A decisão representa uma mudança importante nas regras para o comércio de medicamentos pela internet.
No entanto, a Anvisa esclarece que a revogação das medidas não significa que essas plataformas estejam automaticamente autorizadas a vender medicamentos.
A mudança está relacionada à Lei nº 15.357/2026, que passou a permitir que farmácias e drogarias devidamente licenciadas utilizem plataformas digitais e canais de comércio eletrônico para realizar a logística e a entrega de medicamentos aos consumidores.
Para que essa possibilidade seja efetivamente colocada em prática, porém, ainda será necessária uma regulamentação específica por parte da Anvisa.
A agência deverá definir os procedimentos e requisitos que deverão ser seguidos pelas empresas interessadas em operar nesse segmento.

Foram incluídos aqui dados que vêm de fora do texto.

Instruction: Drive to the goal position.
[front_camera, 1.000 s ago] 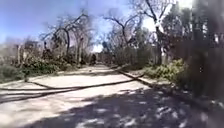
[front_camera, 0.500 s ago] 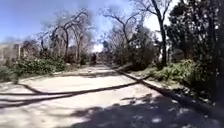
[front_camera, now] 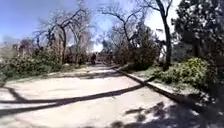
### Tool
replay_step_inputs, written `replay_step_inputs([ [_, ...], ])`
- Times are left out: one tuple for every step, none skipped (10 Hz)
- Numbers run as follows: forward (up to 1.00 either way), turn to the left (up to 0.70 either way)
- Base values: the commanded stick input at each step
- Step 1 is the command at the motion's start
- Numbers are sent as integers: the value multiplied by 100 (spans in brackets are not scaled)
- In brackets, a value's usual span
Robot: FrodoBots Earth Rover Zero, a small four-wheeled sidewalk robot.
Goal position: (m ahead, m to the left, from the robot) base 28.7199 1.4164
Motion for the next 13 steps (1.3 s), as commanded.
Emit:
replay_step_inputs([
  [100,0],
  [100,0],
  [100,0],
  [100,0],
  [100,0],
  [100,0],
  [100,0],
  [100,0],
  [100,0],
  [100,0],
  [100,0],
  [100,0],
  [100,0],
])
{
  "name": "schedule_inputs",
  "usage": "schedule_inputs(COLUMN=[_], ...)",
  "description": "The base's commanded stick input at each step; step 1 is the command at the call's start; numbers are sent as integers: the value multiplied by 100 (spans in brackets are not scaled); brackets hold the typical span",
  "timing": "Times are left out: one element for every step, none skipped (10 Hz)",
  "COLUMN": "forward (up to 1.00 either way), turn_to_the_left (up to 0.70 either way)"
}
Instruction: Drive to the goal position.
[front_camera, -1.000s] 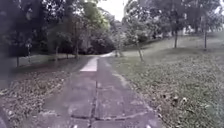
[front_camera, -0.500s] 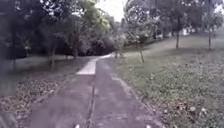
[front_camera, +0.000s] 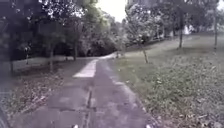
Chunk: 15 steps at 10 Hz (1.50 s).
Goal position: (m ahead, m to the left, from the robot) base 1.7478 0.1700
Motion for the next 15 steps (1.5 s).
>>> schedule_inputs(forward=[70,70,70,70,70,70,70,70,70,70,70,70,70,70,70], turn_to_the_left=[0,0,0,0,0,0,0,0,0,0,0,0,0,0,0])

A decisão desta segunda-feira ocorre poucos dias depois de a Anvisa também ter revogado, na última quinta-feira (6), a medida que proibia a comercialização e a publicidade de medicamentos pela Shopee.
Mesmo com as mudanças, as plataformas continuarão submetidas às normas sanitárias brasileiras.
As empresas deverão cumprir exigências relacionadas à comercialização, publicidade, armazenamento, transporte e entrega dos medicamentos.
A Anvisa reforça que a nova legislação cria uma possibilidade para a atuação das plataformas digitais, mas a operação ainda depende do cumprimento das regras que serão estabelecidas pela própria agência.